Friday, September 7, 2012

Chalk One Up for the Internet (Cast Iron)

I'm sure the internet was feeling just TERRIBLE after the way I besmirched it in my last post. I implied (or honestly, said flat out) that the internet causes us to do things we ordinarily wouldn't do. No, not porn or online gambling; I'm talking about crafts.

 Last summer a surge of posts popped up in my Google Reader about seasoning cast iron skillets, and because (all evidence to the contrary) I like to think of myself as a good cook, I was intrigued. I'd had a cast iron skillet once, and the danged thing got rusty and gross almost before I got it home from the store. But people who use and love cast iron are liked reformed smokers: After talking to one of these evangelists for a few minutes you find yourself wanting to take up smoking just so you can quit. I can DO THAT, you think.

So when I saw a set of three old cast iron skillets for sale in our local buy/sell/trade site (for TEN DOLLARS! Ten dollars, folks!) I snapped them up.

They were old and obviously hadn't seen much use in the past few weeks. Or years, or decades. But I found a bookmarked site (which, unfortunately, I cannot now relocate) that explained how to clean them off.

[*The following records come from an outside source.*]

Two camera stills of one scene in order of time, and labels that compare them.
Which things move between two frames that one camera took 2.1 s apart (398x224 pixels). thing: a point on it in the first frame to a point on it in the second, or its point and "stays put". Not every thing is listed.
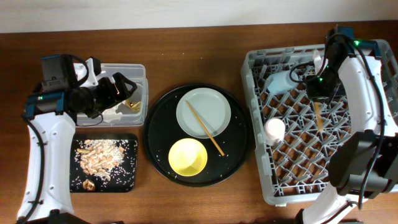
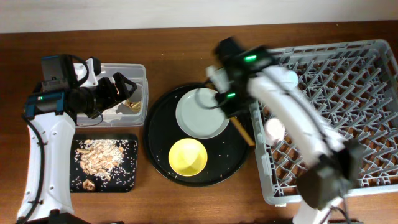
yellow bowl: (188, 157) stays put
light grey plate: (211, 107) stays put
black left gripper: (109, 91) stays put
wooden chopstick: (204, 127) to (242, 131)
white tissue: (112, 111) stays put
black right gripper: (319, 86) to (226, 101)
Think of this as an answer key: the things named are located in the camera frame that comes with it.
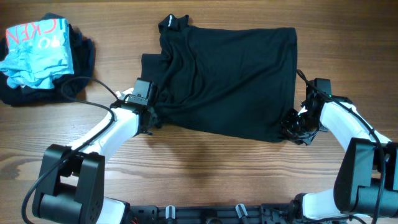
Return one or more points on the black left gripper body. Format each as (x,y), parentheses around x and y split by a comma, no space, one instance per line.
(145,127)

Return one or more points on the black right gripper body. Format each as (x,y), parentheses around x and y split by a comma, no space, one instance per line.
(296,126)

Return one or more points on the black t-shirt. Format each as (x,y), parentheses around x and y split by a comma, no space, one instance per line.
(238,83)

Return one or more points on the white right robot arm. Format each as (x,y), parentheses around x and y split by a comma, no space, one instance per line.
(366,183)

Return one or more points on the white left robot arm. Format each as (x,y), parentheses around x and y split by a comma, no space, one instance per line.
(70,185)

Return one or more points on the dark navy garment pile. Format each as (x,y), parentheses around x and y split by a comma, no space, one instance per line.
(68,86)

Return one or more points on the light blue printed t-shirt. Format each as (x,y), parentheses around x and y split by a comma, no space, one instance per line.
(38,53)

First you take pictures of the "before" because some day you might want to blog about it, even if it's months and months later. (See pics above.) Then you cover that sucker with oven cleaner. The "how to" will remind you to wear a mask. They are not kidding. It turns out to be hugely inconvenient to try to hold your breath the entire time you do this, putting the pan down and running to the end of the block every time you want to replenish oxygen flow to your brain.

Next, slide the spray-covered pans into trash bags and leave them in burning heat of a Kansas July for two or three days. If possible, arrange to do this in an especially lovely section of the yard, where the drought has decimated the grass. It gives a certain je ne sais quois to the landscaping, kind of a poor man's substitute if you can't afford a junked car to put up on blocks in your yard.

(True story: We already had friends living here when we moved to Small Town 25 years ago. "The first thing you have to know about Small Town," one of them told us, "is that there is a slum on every block. Once you get used to that, you'll be fine." He was correct in his assessment, and over the years we've wondered if we are now That Slum.)

After the pans have marinated in oven cleaner for a few days, remove them from the bags and clean off the slime with paper towels. Unlike me, document this step photographically.

Repeat. Repeat. See what I did there? I compressed eight days of marination into two words, and now the accumulated years of dirt, rust, and baked-on grease are almost gone.

Now scrub-scrub-scrub the pans with a wire brush, or a grill cleaner if that's what you happen to have on hand. You will have reached bare cast iron and it's beginning to look something you'd be willing to put actual food in.

Here I obviously was bored by the whole process because I quite taking pictures, but you'll need to season the pans. This process is thoroughly documented on the evil internet, in so many places I don't even want to choose a single link, but I used something like this method. Preheat oven to a gabillion degrees, coat pans with cooking oil, put in oven for 45 minutes or until the smoke detectors are making you crazy, turn off oven, go to bed. Repeat the next day.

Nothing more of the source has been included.